Data accumulated as the workflow progresses, shared between nodes along execution paths.

Checkpoints

Saved points in execution that enable resumption after interruption.


# Simple workflow graph representation
class WorkflowGraph:
    def __init__(self):
        self.nodes = {}
        self.edges = []
        self.state = {}
    
    def add_node(self, name, operation):
        self.nodes[name] = operation
    
    def add_edge(self, from_node, to_node, condition=None):
        self.edges.append({
            'from': from_node,
            'to': to_node,
            'condition': condition  # Optional routing function
        })
    
    def execute(self, start_node, initial_input):
        current_node = start_node
        while current_node:
            result = self.nodes[current_node](self.state, initial_input)
            current_node = self.route(result)
        return self.state

# DataForge example: document processing workflow
def document_processing_workflow():
    wf = WorkflowGraph()
    
    wf.add_node('classify', classify_document)
    wf.add_node('extract', extract_entities)
    wf.add_node('validate', validate_extraction)
    wf.add_node('store', store_results)
    wf.add_node('notify', send_notification)
    
    wf.add_edge('classify', 'extract')
    wf.add_edge('extract', 'validate')
    wf.add_edge('validate', 'store', condition=lambda s: s['valid'])
    wf.add_edge('validate', 'notify', condition=lambda s: not s['valid'])
    wf.add_edge('store', 'notify')
    
    return wf
            

Benefits of Structured Workflow Graphs

Predictability and Testability

Workflow graphs are explicit about execution paths, making it possible to test each node independently and verify edge conditions. You can enumerate all possible paths through your application.

Observability

Each node can emit logs, metrics, and traces. You know exactly where a workflow is executing and can debug failures with precision.

Resumability

State is preserved at checkpoints. If a workflow fails midway, you can resume from the last successful checkpoint rather than restarting entirely.

Human-in-the-Loop

Approval gates and interruption points integrate naturally. Human review becomes another node type in the graph.

Composability

Sub-workflows can be encapsulated and reused. Common patterns like approval-then-continue become reusable components.

DataForge: Multi-Stage Document Processing

DataForge processes incoming documents through a workflow graph that classifies content, extracts structured data, validates results against business rules, and routes for human review when confidence is low. The workflow graph ensures each document is processed consistently while allowing exceptions to be handled appropriately.

When the extraction confidence falls below 0.85, the workflow automatically pauses for human review rather than proceeding with potentially incorrect data.

Running Product: QuickShip Exception Handling Workflow

QuickShip built their exception handling system as a workflow graph with four stages: classify exception type, retrieve relevant context, generate resolution options, and present to human or auto-resolve.

When they initially built this as stateless prompts, the system would forget context across stages and make inconsistent decisions. Converting to a workflow graph with state preserved at each node solved this: the classifier's output feeds directly into the context retriever, ensuring consistent understanding throughout the workflow.

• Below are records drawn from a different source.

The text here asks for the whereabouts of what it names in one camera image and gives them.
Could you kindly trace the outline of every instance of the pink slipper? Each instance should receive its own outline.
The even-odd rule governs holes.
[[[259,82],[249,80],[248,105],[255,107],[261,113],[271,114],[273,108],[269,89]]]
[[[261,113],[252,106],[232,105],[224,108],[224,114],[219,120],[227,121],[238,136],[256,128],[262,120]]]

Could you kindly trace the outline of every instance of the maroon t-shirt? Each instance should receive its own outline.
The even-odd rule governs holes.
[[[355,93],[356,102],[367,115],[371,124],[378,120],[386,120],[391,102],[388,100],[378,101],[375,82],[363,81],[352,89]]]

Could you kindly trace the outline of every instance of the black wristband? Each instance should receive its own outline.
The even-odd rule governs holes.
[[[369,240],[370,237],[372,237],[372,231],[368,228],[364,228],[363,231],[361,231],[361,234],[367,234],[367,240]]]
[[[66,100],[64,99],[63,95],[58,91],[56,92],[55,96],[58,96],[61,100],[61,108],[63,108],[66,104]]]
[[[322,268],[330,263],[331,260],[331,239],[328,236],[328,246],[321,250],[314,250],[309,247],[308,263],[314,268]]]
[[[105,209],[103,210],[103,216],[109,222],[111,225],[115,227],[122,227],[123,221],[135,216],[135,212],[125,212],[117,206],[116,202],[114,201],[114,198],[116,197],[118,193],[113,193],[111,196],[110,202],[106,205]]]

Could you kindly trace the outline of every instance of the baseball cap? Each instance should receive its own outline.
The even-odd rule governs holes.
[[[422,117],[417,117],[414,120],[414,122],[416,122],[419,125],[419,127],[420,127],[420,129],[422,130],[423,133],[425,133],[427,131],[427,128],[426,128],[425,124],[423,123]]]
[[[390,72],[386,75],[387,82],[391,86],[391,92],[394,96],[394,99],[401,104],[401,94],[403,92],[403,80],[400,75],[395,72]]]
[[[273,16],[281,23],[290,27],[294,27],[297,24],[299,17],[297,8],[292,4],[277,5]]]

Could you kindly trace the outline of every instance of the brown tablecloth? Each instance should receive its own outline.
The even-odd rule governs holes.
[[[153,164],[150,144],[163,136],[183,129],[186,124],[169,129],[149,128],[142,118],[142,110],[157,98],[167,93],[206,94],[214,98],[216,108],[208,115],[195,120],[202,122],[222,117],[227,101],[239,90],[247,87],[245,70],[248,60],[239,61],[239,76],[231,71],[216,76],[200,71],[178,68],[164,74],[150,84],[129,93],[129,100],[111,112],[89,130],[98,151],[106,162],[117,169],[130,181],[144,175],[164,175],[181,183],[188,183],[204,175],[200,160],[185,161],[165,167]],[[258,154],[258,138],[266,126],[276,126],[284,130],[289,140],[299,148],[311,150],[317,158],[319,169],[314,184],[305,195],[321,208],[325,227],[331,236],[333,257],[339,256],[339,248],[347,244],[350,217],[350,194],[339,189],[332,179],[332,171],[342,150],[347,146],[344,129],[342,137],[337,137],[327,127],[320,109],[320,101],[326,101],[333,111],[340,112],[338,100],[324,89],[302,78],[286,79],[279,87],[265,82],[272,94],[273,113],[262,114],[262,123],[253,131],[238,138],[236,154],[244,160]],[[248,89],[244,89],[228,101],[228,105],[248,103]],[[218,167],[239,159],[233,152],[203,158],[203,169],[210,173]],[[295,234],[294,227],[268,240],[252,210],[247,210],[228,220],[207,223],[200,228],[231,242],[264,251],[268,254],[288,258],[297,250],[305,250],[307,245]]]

The workflow graph also enabled checkpointing: if a customer escalated mid-resolution, the agent could resume from the last checkpoint rather than starting over. Customer resolution time dropped from 8 minutes to 90 seconds for complex exceptions.

Hybrid Approaches

Most production AI applications benefit from combining prompts and workflows. Use prompts for flexible natural language generation within well-defined boundaries, rapid prototyping before committing to workflow structure, and components that genuinely benefit from maximum flexibility. Use workflow graphs for critical business logic that must execute consistently, multi-step processes with state dependencies, integration points requiring human oversight, and error recovery and retry logic.

Key Takeaway

Choose workflow graphs when reliability, observability, and resumability matter. Choose prompts when flexibility matters more than predictability. Most production systems use both.